Dataset excerpt
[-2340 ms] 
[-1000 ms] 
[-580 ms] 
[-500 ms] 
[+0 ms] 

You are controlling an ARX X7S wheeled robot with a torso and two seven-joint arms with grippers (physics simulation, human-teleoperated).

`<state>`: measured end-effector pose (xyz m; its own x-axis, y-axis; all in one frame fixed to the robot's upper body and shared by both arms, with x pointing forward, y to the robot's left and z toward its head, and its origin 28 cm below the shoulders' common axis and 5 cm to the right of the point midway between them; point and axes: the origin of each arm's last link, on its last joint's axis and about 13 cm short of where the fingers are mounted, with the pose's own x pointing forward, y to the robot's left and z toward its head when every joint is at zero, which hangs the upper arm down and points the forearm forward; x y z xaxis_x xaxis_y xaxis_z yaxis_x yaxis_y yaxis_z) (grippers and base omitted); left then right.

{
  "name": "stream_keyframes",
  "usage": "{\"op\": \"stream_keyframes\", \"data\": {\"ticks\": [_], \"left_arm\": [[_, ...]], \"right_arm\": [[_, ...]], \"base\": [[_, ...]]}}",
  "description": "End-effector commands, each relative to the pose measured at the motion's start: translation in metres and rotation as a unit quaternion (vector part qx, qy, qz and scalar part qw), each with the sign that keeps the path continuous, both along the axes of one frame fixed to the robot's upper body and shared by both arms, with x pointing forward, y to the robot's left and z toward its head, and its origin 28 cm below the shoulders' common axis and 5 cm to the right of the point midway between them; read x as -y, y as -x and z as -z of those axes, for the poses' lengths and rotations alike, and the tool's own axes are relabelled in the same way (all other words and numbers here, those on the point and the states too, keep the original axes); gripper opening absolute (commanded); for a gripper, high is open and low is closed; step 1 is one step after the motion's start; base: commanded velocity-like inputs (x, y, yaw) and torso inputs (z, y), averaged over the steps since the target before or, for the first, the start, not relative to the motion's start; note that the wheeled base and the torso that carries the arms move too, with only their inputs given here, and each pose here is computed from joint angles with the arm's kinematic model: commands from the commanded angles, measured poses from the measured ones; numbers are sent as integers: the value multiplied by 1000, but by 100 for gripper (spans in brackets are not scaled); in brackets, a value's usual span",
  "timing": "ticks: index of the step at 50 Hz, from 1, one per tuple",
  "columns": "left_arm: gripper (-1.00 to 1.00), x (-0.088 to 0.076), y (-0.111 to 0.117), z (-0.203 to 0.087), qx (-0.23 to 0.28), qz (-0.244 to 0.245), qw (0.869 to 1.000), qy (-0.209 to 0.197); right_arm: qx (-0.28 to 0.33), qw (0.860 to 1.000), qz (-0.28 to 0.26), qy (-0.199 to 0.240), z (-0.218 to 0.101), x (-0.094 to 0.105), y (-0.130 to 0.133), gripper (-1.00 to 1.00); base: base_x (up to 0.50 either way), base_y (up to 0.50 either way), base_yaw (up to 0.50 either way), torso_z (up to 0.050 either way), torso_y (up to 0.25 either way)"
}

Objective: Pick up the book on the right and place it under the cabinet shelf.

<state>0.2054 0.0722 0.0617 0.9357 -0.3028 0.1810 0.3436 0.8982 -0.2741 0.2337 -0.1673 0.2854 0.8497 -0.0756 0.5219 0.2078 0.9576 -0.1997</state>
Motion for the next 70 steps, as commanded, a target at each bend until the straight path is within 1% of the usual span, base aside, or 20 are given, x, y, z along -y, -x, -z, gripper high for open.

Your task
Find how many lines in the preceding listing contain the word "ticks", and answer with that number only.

Exercise output
2